Recently, Alibaba's Qwen team unveiled QwQ-32B-Preview, a next-generation inference-based artificial intelligence model. This model boasts 32.5 billion parameters and is capable of handling input prompts up to 32,000 words in length. In several benchmark evaluations, it outperformed OpenAI's o1-preview and o1-mini inference models. Although the number of parameters typically correlates with a model's problem-solving abilities, OpenAI has not disclosed the exact parameter count of their models.
Testing revealed that QwQ-32B-Preview excels in AIME and MATH assessments, which evaluate performance through other AI models and the ability to solve textual problems, respectively. The model is proficient in handling logic puzzles and addressing moderately challenging mathematical questions.
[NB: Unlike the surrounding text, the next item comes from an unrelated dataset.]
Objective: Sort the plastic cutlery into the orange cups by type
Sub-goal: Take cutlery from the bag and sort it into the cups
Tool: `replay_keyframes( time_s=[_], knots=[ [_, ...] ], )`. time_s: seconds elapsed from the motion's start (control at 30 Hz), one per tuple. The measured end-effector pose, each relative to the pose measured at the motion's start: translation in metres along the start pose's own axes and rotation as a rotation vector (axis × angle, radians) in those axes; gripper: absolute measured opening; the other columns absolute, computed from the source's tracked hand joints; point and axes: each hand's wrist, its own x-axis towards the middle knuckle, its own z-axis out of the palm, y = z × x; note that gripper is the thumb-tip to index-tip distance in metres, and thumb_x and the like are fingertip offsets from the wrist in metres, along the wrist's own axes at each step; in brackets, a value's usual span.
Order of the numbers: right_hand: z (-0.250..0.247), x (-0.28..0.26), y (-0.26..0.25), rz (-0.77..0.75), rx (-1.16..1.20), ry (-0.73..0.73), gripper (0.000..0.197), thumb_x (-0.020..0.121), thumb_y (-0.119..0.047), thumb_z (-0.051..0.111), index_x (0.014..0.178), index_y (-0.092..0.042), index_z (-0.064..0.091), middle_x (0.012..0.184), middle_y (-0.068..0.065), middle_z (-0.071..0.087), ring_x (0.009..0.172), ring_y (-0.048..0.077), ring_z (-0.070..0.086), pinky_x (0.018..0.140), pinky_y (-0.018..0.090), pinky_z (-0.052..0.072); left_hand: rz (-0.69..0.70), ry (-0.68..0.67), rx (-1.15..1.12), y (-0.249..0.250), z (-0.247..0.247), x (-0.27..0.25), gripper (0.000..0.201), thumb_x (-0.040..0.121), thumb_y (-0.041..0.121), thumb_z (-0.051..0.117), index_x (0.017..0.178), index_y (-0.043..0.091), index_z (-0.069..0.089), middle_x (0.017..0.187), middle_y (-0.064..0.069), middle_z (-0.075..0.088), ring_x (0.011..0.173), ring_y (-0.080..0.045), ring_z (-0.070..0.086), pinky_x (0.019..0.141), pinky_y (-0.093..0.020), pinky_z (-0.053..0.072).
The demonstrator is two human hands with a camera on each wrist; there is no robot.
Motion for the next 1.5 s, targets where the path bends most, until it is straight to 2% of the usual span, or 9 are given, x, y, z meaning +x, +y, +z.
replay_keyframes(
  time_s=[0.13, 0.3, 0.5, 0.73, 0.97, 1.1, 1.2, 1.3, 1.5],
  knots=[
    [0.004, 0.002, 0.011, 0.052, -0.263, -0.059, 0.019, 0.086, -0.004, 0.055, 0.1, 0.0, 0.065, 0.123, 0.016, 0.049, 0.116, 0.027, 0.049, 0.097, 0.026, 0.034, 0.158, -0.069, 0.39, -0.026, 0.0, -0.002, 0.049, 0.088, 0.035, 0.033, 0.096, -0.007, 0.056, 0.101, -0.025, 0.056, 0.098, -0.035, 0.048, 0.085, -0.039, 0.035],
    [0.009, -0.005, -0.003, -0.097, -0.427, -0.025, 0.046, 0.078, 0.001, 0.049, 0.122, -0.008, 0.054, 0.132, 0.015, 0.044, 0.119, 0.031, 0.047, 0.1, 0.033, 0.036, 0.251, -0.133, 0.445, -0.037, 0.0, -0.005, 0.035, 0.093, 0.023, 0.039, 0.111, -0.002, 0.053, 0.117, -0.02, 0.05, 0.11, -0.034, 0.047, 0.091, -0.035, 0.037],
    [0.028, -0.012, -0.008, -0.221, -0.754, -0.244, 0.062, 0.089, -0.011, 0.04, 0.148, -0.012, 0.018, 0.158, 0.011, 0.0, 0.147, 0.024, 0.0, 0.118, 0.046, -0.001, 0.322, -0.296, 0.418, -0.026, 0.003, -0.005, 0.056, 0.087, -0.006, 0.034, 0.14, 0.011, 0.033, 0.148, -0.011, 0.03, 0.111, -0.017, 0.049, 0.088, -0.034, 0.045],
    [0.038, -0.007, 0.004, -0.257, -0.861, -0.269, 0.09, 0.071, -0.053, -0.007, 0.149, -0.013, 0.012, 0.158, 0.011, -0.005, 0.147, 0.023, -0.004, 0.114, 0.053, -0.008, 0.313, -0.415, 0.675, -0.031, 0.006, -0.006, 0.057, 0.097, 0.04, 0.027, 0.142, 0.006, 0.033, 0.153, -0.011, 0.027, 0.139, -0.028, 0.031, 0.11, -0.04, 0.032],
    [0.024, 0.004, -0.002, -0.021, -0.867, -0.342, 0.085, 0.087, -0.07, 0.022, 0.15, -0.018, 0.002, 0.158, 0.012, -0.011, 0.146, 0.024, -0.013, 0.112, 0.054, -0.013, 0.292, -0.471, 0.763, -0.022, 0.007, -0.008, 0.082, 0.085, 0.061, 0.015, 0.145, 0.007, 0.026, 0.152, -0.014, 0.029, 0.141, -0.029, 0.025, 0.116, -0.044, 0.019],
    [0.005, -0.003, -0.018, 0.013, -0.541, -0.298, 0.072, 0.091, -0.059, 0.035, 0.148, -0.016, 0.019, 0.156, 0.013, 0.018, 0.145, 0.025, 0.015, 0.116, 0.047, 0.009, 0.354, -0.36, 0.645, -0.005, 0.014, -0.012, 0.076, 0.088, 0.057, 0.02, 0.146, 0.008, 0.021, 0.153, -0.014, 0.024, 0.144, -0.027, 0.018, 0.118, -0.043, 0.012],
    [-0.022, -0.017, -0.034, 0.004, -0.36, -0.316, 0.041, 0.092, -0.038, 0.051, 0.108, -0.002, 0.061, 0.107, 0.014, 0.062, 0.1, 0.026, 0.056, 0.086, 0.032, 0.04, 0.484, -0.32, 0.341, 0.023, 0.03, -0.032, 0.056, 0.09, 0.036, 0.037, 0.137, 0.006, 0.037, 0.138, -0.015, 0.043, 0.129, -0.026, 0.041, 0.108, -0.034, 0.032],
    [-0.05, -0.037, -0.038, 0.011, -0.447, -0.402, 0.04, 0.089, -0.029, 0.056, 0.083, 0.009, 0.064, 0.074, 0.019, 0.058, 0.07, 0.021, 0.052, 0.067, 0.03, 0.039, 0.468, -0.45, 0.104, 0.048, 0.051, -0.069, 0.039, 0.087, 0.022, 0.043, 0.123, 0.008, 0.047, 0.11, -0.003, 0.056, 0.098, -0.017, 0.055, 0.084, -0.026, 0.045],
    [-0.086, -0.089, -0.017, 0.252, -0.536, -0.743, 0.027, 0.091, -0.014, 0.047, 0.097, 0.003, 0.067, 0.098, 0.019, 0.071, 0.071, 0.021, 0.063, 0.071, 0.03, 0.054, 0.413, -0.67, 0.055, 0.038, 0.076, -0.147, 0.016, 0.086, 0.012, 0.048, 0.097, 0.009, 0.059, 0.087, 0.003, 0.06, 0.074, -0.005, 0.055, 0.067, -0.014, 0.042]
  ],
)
However, it has certain limitations, such as occasionally switching languages unexpectedly, entering into loops, or underperforming in tasks that require common-sense reasoning.
Notably, QwQ-32B-Preview features self-fact-checking capabilities that help minimize errors, though this also makes the problem-solving process more time-consuming. Similar to OpenAI's o1, QwQ-32B-Preview resolves issues by pre-planning and executing a series of actions.
QwQ-32B-Preview is available for download and operation on the Hugging Face platform under the Apache 2.0 license, making it suitable for commercial use. However, only select components are publicly accessible.